Chocolate Covered Strawberries

  • 1 quart strawberries, washed and dried
  • 1 bag semi sweet chocolate chips
  • 1 T coconut oil 
  • Toothpicks
  • Wax paper
  1. Wash and dry strawberries. Pierce each strawberry from the top with a toothpick and set aside
  2. Line a cookie sheet with wax paper or parchment paper
  3. Fill bottom of double boiler halfway with water. Bring to a simmering boil.  Turn down to medium heat.
  4. Melt chocolate and coconut oil on the top layer of  double boiler. 
  5. Stir constantly until all the chips melt and the chocolate is smooth
  6. Transfer chocolate to a  coffee mug
  7. Quickly dip each strawberry halfway into the chocolate. Gently rotate the strawberry allowing the access chocolate to dribble off back into the mug. 
  8. Place dipped strawberry onto cookie sheet. Repeat for all strawberries. 
  9. If chocolate starts to stiffen up return to double boiler to smooth again being careful not to burn it. Constantly stir the chocolate to keep it from sticking and clumping.
  10. When all strawberries are dipped you can either put them in the fridge or the freezer until ready to place on top of cake right before eating. If you leave the strawberries on top of the cake too long they will start to ooze on the cake.

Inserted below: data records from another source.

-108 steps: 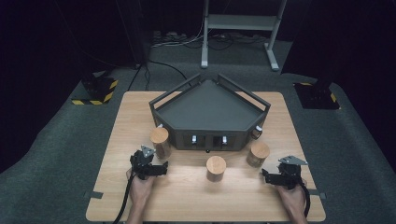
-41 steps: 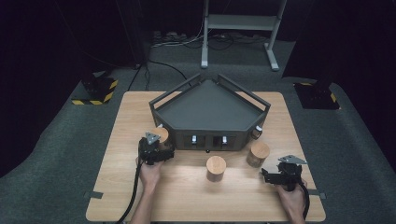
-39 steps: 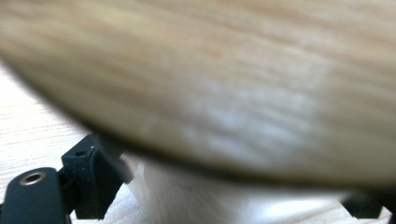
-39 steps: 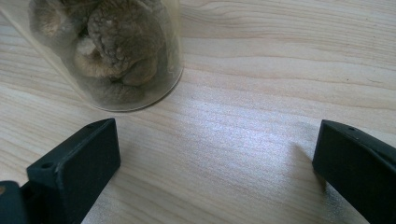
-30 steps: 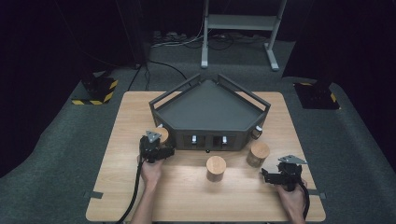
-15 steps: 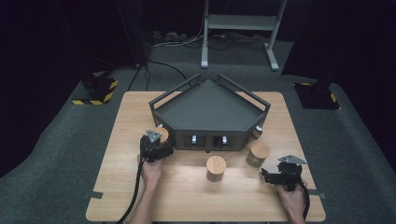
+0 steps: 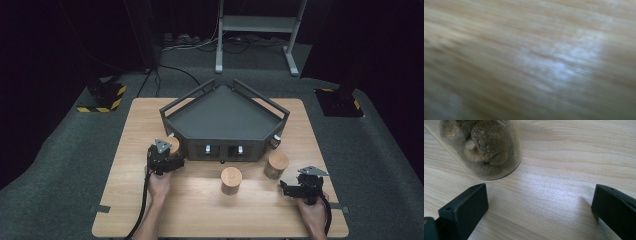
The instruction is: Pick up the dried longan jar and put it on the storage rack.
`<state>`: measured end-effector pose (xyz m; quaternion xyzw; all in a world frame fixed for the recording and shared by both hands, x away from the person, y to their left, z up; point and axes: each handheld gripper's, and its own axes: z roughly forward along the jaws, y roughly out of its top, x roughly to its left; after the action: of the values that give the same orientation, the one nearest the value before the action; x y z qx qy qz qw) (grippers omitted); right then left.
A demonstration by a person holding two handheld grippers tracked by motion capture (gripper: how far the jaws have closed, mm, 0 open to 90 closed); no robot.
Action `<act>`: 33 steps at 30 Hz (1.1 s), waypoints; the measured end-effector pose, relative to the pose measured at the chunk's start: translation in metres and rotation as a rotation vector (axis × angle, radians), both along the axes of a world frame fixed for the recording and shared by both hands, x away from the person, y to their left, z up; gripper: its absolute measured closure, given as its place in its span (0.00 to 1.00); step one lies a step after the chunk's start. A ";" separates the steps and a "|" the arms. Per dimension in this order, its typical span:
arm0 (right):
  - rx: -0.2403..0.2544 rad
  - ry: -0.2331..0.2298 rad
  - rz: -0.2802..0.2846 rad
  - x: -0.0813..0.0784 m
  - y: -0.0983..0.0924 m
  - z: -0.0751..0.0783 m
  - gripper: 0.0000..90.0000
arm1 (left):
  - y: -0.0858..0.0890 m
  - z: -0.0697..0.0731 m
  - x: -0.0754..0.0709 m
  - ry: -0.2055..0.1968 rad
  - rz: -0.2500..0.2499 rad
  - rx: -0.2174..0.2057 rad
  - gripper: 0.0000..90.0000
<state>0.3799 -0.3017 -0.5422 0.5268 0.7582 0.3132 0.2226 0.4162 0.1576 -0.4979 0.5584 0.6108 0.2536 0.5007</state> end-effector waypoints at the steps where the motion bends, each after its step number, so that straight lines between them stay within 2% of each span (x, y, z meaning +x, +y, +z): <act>1: 0.000 0.000 0.000 0.000 0.000 0.000 0.00 | 0.000 0.000 0.000 0.000 0.000 0.000 0.29; 4: 0.000 0.000 0.000 0.000 0.000 0.000 0.00 | 0.000 0.006 -0.004 0.011 -0.024 -0.001 0.29; 19: 0.000 0.000 0.000 0.000 0.000 0.000 0.00 | -0.003 0.029 -0.018 0.015 -0.091 -0.017 0.29; 22: -0.001 -0.001 0.001 0.000 0.000 0.000 0.00 | -0.003 0.040 -0.023 0.011 -0.102 -0.030 0.29; 24: 0.000 0.000 0.000 0.000 0.000 0.000 0.00 | -0.003 0.042 -0.023 0.009 -0.105 -0.032 0.29; 27: 0.000 -0.001 0.000 0.000 0.000 0.000 0.00 | -0.004 0.050 -0.025 0.011 -0.121 -0.025 0.29; 28: 0.000 -0.001 0.001 0.000 0.000 0.000 0.00 | -0.005 0.057 -0.027 0.011 -0.135 -0.030 0.29; 29: 0.000 -0.001 0.001 0.000 0.000 0.000 0.00 | -0.005 0.057 -0.027 0.011 -0.135 -0.030 0.29; 30: 0.000 -0.001 0.001 0.000 0.000 0.000 0.00 | -0.006 0.064 -0.028 0.008 -0.150 -0.047 0.29; 31: -0.001 -0.002 0.001 0.000 0.000 0.000 0.00 | -0.006 0.064 -0.028 0.008 -0.150 -0.047 0.29; 33: 0.000 -0.001 0.000 0.000 0.000 0.000 0.00 | -0.008 0.073 -0.030 -0.001 -0.163 -0.057 0.29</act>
<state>0.3799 -0.3017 -0.5422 0.5266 0.7581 0.3135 0.2228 0.3866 0.1494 -0.4247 0.5917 0.5700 0.1947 0.5358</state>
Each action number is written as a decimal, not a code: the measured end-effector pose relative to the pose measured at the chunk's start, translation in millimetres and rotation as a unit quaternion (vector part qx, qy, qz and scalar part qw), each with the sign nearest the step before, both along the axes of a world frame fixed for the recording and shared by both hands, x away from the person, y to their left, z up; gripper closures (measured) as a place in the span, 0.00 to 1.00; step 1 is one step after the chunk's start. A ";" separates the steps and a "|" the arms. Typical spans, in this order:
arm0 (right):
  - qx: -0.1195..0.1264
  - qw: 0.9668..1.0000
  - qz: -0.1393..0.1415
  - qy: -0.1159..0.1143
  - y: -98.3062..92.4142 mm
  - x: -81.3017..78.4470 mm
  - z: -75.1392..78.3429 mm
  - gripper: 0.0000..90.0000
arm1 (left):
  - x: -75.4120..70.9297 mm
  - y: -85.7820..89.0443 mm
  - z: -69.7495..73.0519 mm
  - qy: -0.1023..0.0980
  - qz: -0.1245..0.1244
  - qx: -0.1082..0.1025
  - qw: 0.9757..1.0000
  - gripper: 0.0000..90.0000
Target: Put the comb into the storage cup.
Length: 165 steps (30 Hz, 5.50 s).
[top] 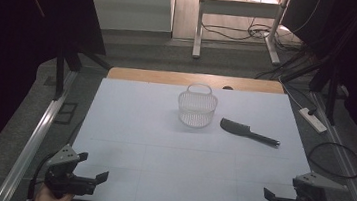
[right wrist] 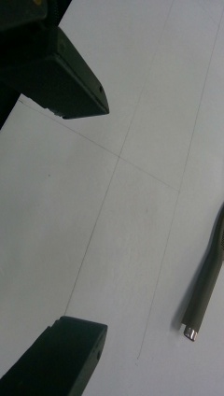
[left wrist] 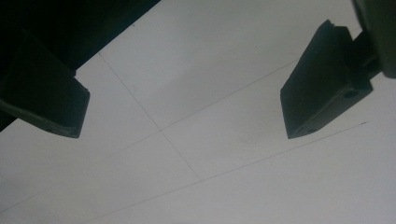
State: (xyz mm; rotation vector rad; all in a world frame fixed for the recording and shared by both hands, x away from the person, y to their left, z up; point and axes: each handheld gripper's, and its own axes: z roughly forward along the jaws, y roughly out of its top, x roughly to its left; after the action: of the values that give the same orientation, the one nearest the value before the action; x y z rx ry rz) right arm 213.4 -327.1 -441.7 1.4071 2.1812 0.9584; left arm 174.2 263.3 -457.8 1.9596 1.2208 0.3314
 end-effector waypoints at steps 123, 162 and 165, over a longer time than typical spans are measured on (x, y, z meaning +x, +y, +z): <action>-0.038 0.997 0.065 0.021 35.2 95.1 16.3 0.00 | 3.7 2.8 -1.8 0.006 -0.007 -0.003 1.000 0.02; -0.050 0.997 0.044 0.039 34.0 145.8 11.1 0.00 | 4.6 3.6 -2.0 0.006 -0.007 -0.008 1.000 0.02; -0.047 0.997 0.038 0.043 33.2 149.3 10.9 0.00 | 4.7 3.6 -2.0 0.006 -0.007 -0.009 1.000 0.02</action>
State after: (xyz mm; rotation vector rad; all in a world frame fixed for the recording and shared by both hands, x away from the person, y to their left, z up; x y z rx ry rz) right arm 362.6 -293.9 -430.8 1.3553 2.3258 0.8223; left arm 178.9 266.9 -459.8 1.9570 1.2127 0.3019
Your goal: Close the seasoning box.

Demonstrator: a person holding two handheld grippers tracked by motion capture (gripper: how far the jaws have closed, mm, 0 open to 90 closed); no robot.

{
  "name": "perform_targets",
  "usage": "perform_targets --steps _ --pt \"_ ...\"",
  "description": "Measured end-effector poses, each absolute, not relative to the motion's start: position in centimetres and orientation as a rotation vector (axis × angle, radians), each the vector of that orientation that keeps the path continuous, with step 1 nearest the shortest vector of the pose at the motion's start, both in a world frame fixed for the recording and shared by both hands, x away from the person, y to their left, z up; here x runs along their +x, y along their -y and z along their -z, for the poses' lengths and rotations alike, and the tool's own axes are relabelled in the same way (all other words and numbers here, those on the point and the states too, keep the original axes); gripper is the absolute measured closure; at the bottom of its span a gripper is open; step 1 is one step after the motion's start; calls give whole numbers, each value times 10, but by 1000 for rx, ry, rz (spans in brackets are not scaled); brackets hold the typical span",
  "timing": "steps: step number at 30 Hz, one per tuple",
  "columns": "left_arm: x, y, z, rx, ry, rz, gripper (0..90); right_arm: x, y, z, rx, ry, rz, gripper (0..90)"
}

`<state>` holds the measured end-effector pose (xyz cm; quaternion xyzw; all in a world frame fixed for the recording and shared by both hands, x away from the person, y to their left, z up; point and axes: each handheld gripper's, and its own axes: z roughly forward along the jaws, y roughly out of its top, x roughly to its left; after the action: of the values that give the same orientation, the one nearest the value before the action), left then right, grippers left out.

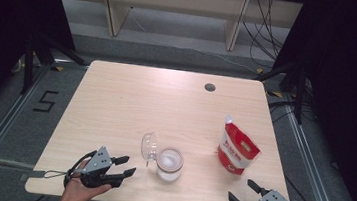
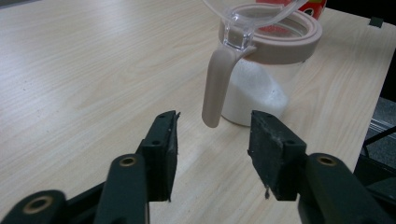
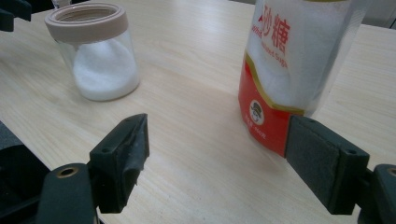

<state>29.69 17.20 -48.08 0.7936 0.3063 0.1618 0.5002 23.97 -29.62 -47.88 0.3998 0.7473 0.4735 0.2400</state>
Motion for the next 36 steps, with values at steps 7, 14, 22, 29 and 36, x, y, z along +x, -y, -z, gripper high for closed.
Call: perform_targets --steps 7,14,22,29,36 --pt "298 -168 474 1911 -711 -406 829 240 296 479 1093 -2051 -1291 238" --pt "297 -158 467 1915 -710 -430 892 240 295 479 1083 -2057 -1295 239" --pt "301 -148 458 1906 -685 -436 893 241 295 479 1073 -2063 -1292 240" --pt "302 -139 452 1881 -672 -435 892 240 295 479 1072 -2055 -1279 243" --pt "303 -132 449 1895 -648 -435 892 240 295 479 1072 -2057 -1279 243"
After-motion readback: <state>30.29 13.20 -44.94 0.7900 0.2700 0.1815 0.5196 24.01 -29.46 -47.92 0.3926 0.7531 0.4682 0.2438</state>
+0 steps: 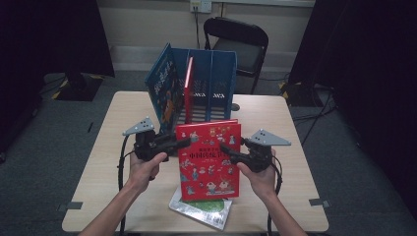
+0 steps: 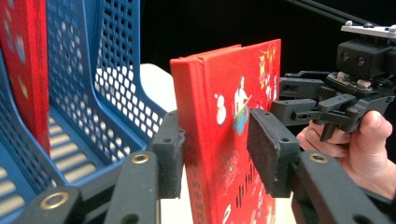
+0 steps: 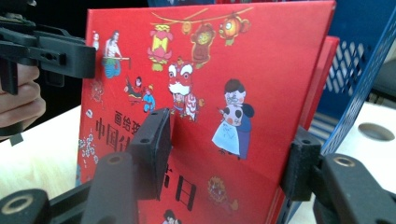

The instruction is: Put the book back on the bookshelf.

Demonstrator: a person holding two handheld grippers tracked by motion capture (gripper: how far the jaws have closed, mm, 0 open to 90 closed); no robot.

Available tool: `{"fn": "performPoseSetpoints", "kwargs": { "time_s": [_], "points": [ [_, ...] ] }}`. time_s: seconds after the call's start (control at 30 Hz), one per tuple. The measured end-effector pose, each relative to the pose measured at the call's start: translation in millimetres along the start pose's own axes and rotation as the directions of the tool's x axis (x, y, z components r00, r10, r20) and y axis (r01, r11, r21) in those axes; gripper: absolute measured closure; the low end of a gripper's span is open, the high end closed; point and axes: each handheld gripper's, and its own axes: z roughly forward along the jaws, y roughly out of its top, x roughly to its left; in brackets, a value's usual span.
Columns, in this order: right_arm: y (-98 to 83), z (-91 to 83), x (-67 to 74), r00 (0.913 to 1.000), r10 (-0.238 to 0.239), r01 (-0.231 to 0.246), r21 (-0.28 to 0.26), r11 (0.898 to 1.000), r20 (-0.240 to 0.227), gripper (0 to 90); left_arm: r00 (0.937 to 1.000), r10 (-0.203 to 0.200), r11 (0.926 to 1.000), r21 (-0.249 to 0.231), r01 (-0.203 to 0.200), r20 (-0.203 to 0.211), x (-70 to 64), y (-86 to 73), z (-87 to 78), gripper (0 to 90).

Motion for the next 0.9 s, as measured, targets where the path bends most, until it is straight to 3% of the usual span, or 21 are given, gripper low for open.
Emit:
{"fn": "performPoseSetpoints", "kwargs": {
  "time_s": [0.13,0.27,0.33,0.47,0.73,0.9],
  "points": [
    [-0.6,-3.7,0.7,0.9999,-0.008,0.008,-0.015,1.0,-0.01,45.8,0.9985,0.053,0.9986,0.001,-0.053,0.011,-8.7,-0.1,-5.0,59.7],
    [-1.4,-8.6,2.7,0.9995,-0.024,0.024,-0.007,1.0,-0.021,46.9,0.9969,0.061,0.9981,-0.006,-0.061,0.049,-10.6,-3.3,-5.9,58.7],
    [-1.9,-10.6,4.6,0.9989,-0.036,0.036,-0.003,0.999,-0.03,48.1,0.9956,0.07,0.9973,0.018,-0.072,0.062,-12.4,-6.7,-4.5,57.6],
    [-1.7,-13.3,11.5,0.997,-0.061,0.061,-0.004,0.998,-0.046,48.4,0.9936,0.08,0.9965,0.021,-0.082,0.08,-17.8,-13.5,-3.3,56.5],
    [-5.0,-21.7,12.3,0.9958,-0.066,0.066,0.0,0.998,-0.063,49.7,0.9896,0.107,0.992,0.057,-0.112,0.096,-26.4,-17.3,8.9,56.8],
    [-7.6,-24.6,13.1,0.995,-0.073,0.074,0.011,0.997,-0.067,46.6,0.9877,0.111,0.9892,0.084,-0.12,0.111,-29.7,-24.2,14.4,64.4]
  ]
}}
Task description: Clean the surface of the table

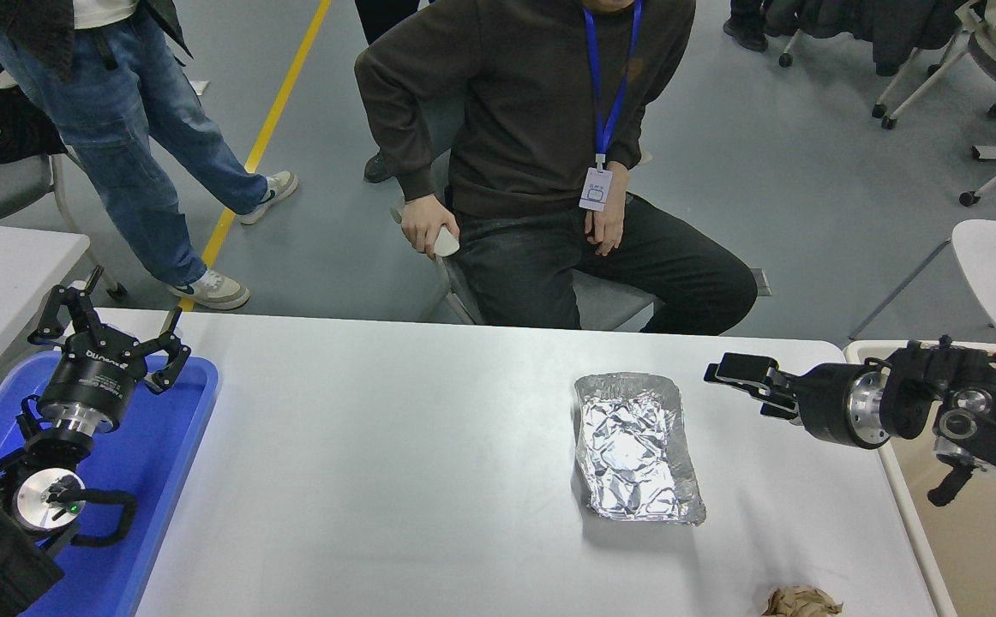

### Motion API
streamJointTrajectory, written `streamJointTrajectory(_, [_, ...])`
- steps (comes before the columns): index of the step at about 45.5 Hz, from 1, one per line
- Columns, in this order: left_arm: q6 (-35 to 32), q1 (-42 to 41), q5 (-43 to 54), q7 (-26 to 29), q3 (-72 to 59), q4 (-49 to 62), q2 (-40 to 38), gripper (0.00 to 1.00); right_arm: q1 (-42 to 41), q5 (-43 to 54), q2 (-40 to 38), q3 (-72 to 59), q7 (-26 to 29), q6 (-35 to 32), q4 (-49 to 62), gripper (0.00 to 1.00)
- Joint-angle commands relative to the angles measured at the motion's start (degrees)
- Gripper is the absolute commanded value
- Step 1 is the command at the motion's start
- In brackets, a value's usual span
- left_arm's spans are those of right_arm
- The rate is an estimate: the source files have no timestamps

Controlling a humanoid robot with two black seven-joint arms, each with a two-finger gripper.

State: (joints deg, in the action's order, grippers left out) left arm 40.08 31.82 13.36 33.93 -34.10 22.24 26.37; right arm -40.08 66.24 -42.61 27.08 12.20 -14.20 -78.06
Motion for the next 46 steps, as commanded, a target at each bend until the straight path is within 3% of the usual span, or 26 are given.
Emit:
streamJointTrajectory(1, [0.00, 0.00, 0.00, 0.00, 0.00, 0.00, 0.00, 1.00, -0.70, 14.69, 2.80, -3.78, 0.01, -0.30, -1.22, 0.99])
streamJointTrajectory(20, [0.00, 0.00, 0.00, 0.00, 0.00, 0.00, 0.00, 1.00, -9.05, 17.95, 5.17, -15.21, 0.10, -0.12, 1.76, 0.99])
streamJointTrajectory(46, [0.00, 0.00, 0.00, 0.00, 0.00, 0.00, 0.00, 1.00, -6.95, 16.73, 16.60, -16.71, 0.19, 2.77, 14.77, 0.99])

One bowl buttercream chocolate frosting

  • 6 T butter softened
  • 2-2/3 cups powdered sugar
  • 1/2 c Hersheys cocoa
  • 1/3 c milk
  • 1 t vanilla extract

  1. Beat butter in medium bowl.
  2. Add powdered sugar and cocoa alternately with milk. Beat until smooth for spreading
  3. Stir in vanilla.
  4. Makes about 2 cups of frosting

For the Cake

2 chocolate cake box mix
3 boxes piroulines
3    8" round cake pans
  •  Using 3 8 inch round pans, bake cake according to box directions.
  •  Cool cakes on wire racks for 10 minutes before removing from pans.. When cakes have completely cooled down, level the cakes if they are uneven.
Assembling the Cake
  •  Place a  10 inch  covered cake board on cake turntable for easy frosting.Spread a little frosting on the 8 inch cake board and center on top of 10 inch cake board. Place bottom layer of cake on top of 8 inch cake board.. Frost the top of the bottom layer. Center next layer on top of that and repeat with frosting on top. Repeat again with final layer of cake making sure the bottom of the layer in on top for a nice smooth finish. 
  •  Frost entire cake. 
  • Open up packages of piroulines. Measure one pirouline by standing by the side of the cake and making sure it is about a half inch higher than the cake. Using a knife gently saw off  unwanted length being careful not to crush the pirouline.  At this point you can cut all the piroulines the same length or do them one by one. Place the first pirouline against the frosting on the side of the cake. The frosting will help the piroulines stick and stay to the cake. Place the second pirouline right next to it. Continue around cake until meeting back at starting point.
  • Cut a ribbon long enough to go around cake and enough to tie a pretty bow. I used a red organza ribbon. The ribbon will help the piroulines stay in place and not shift when moving the cake.
When ready to present cake and serve cake
  • Place strawberries around the cake on silver cake board.
  • Using wax paper, cut a circle a little smaller than the circumference of the cake
  • Place the wax paper carefully on top of cake.
  • Place the remainder of the strawberries on top of the cake.